Although the transition to iPads in the classroom has gone swimmingly, it is difficult to obtain the resources needed to make the switch. In addition to the high costs of purchasing, providing network support, and monitoring the iPad program, there is the issue of changing technology, which forces teachers to maintain a balance of staying abreast of these obstacles while still striving to learn themselves.

Maliski added that, when implementing iPads, it's important to know "educational resources are growing especially with the shift to Common Core. But the real challenge is getting a handle on who owns the device and who owns the curriculum. It's different from purchasing textbooks in the past, which could be used for many years. Apps can be purchased and reassigned in many cases if the school owns the iPads. This is an area we are still researching, but as it stands the curriculum right now needs to be repurchased per user."

It may be easy to see how a private school in California can implement a costly technology program, but what about Culver Community High School, a small, public school in rural Culver, Ind.?

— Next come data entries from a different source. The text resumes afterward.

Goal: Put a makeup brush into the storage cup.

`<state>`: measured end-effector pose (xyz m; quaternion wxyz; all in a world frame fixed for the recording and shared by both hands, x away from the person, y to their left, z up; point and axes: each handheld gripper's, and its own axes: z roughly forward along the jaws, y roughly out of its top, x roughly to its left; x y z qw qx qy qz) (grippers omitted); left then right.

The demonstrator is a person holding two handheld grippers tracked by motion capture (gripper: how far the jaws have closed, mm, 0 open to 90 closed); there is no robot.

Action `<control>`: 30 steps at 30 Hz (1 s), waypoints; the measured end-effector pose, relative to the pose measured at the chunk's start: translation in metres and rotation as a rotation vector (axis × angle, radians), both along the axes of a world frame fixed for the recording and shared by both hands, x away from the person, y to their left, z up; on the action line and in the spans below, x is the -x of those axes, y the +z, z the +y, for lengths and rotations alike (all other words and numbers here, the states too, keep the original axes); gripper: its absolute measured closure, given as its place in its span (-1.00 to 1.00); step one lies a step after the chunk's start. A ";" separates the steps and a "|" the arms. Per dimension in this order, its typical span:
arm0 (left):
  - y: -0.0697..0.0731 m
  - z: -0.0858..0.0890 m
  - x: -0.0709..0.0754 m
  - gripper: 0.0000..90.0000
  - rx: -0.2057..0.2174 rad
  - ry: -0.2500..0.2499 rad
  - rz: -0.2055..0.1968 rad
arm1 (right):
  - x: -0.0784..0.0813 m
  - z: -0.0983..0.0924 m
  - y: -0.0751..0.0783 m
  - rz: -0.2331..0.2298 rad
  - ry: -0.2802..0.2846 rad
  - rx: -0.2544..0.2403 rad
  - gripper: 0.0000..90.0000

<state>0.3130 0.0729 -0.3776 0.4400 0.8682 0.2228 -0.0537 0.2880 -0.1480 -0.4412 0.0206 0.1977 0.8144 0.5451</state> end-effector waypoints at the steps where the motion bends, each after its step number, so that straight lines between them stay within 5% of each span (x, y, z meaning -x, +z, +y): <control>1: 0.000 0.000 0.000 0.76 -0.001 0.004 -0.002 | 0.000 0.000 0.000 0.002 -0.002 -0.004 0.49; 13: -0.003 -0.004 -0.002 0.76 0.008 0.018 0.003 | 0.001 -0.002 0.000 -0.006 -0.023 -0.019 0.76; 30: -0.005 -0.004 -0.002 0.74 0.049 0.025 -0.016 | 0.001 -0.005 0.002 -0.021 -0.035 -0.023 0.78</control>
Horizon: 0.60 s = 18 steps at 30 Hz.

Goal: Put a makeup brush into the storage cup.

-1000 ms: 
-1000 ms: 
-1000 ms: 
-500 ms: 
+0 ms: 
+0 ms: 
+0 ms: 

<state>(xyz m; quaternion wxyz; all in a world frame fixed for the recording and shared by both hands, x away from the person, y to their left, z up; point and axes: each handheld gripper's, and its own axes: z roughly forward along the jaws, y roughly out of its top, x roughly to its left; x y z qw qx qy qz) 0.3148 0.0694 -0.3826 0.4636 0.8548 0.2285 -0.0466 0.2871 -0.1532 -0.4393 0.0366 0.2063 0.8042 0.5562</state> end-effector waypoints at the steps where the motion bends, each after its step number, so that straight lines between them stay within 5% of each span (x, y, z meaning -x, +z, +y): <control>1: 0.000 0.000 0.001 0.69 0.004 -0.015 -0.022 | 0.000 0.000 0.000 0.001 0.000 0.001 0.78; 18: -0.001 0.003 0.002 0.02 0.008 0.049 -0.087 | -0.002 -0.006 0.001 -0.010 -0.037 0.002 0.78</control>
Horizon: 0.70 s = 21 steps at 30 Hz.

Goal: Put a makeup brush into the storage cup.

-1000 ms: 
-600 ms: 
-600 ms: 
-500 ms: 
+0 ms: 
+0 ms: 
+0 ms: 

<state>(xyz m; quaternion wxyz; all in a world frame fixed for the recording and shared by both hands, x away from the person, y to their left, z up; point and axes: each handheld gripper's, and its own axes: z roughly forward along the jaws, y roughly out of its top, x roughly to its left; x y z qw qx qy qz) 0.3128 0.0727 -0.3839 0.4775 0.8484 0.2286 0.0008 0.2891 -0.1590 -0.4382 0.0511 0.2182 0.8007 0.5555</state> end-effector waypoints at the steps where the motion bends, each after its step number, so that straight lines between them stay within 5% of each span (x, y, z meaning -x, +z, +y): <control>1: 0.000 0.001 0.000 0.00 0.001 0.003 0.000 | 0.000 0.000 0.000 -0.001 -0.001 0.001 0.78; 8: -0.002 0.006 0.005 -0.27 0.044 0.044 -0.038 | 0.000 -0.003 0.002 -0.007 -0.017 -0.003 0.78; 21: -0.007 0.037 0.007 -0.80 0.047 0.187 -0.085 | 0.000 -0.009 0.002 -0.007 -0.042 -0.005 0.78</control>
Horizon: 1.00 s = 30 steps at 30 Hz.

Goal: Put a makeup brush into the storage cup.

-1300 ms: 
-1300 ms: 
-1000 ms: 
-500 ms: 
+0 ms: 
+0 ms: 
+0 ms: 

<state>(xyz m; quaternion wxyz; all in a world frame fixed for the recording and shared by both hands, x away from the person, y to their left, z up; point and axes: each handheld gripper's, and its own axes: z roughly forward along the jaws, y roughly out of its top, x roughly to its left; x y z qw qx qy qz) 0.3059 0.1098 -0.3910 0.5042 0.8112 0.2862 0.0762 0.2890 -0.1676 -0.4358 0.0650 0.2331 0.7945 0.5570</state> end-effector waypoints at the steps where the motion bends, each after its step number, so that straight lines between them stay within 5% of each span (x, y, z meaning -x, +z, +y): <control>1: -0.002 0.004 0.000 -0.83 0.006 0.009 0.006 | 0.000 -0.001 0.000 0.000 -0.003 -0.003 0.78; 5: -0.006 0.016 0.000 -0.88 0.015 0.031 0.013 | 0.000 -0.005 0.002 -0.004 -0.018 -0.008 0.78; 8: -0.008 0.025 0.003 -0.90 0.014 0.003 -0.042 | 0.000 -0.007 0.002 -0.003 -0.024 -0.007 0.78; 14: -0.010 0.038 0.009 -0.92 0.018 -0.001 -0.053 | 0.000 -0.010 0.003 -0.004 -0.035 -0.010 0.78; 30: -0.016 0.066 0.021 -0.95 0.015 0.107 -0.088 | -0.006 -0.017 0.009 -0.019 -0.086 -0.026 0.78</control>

Vickie Benner, a teacher at CCHS, holds a B.A. from Butler University and an M.A. from Ball State University. She chairs the English department and teaches English, journalism, US history, literature/composition, and humanities. If that's not enough, this 35-year teaching veteran also teaches courses for Purdue North Central University.

Three years ago, the school system incorporated iPads at both the nearby middle school and the high school. Benner indicated that her teaching has been positively impacted by the technology, since it has become a supplemental tool during instruction. In her classrooms, students research, take notes and pictures, write, present, collaborate, and evaluate from their devices. The devices have also eliminated some of the excuses for incomplete assignments or inability to access materials. Furthermore, lesson plans, textbooks, and teachers' grade books are always available to the students.

But it's not all peaches and cream out in that Midwestern town.

"Obviously, the immediate and widespread availability of information is awesome. However, there are some negative factors too," said Benner. "Sometimes glitches can ruin an entire lesson plan, so a contingency plan is necessary. In addition, students can become distracted by the iPads and try to use them to play games or message each other. Also, cheating can be an issue," Benner claimed.

All-in-all, the pros in this educational model shift seem to outweigh the cons, if you consider the importance of educating our children right alongside technological advances. It is clear that students and teachers need to hold on for what seems to be a bit of a bumpy ride during implementation stages, but it will be well worth their while. Considering the technological progress that is being made all across America, regardless of any resistance to change we might have, students should be glad the days of lugging backpacks with legions of books in tow may soon be over.